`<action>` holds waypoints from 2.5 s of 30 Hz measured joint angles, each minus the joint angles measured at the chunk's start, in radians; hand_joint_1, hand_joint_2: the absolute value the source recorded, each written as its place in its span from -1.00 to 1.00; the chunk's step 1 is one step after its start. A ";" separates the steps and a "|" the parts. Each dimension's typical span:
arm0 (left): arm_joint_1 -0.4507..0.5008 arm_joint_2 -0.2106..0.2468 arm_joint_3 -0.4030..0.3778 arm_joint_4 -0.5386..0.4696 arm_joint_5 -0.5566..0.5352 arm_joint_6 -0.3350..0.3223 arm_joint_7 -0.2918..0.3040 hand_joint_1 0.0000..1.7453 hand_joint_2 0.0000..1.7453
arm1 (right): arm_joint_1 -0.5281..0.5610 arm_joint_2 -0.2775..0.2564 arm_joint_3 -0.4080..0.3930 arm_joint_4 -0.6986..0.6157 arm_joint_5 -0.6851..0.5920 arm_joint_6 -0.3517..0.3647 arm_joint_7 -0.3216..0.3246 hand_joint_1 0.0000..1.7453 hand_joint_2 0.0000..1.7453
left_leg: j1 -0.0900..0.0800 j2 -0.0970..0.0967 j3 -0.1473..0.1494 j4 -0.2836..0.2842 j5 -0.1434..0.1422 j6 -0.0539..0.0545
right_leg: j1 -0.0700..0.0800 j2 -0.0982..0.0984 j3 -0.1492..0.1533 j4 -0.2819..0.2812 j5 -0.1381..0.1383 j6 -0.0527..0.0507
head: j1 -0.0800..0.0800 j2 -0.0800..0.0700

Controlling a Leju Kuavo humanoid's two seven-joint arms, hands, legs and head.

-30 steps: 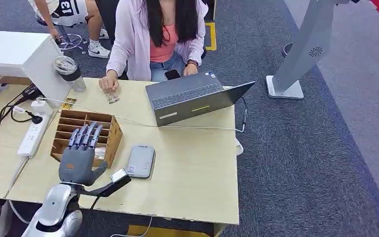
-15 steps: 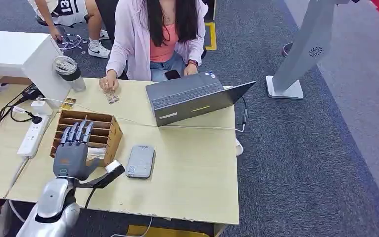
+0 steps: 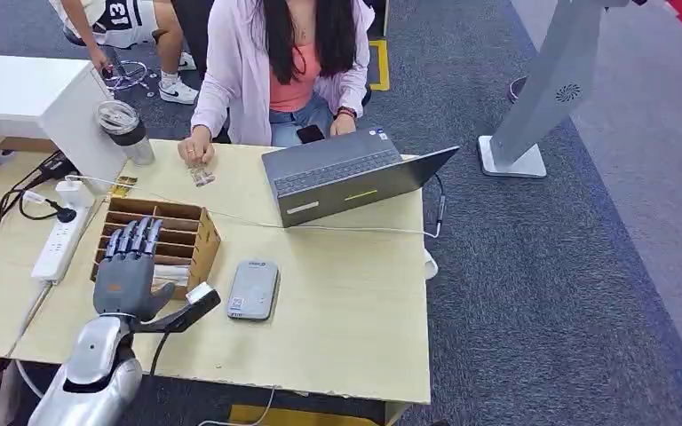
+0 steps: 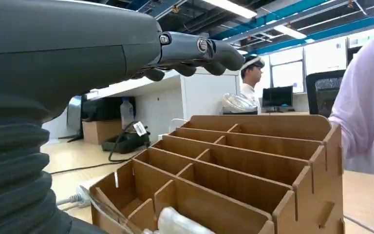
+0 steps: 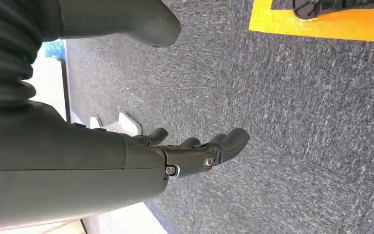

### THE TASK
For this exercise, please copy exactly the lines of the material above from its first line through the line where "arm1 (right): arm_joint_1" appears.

### COMPLETED EXERCISE
`<action>` holds waypoints from 2.5 s of 30 Hz measured joint angles, each minus the joint angles measured at the chunk's start, in radians; hand_joint_1, hand_joint_2: the absolute value the source recorded, each written as its place in its span from -1.00 to 1.00; the chunk's step 1 is one step after its start. A ";" separates the steps and a "|" the parts. Each dimension's typical span:
arm0 (left): arm_joint_1 -0.4507..0.5008 arm_joint_2 -0.2106..0.2468 arm_joint_3 -0.4030..0.3778 arm_joint_4 -0.5386..0.4696 arm_joint_5 -0.5566..0.5352 arm_joint_6 -0.3350..0.3223 arm_joint_7 -0.2918..0.3040 hand_joint_1 0.0000..1.7453 hand_joint_2 0.0000..1.7453
arm1 (right): arm_joint_1 -0.5281..0.5610 arm_joint_2 -0.2775..0.2564 arm_joint_3 -0.4080..0.3930 arm_joint_4 -0.6986..0.6157 arm_joint_5 -0.6851..0.5920 arm_joint_6 -0.3517..0.3647 arm_joint_7 -0.3216..0.3246 hand_joint_1 0.0000..1.7453 hand_joint_2 0.0000..1.7453

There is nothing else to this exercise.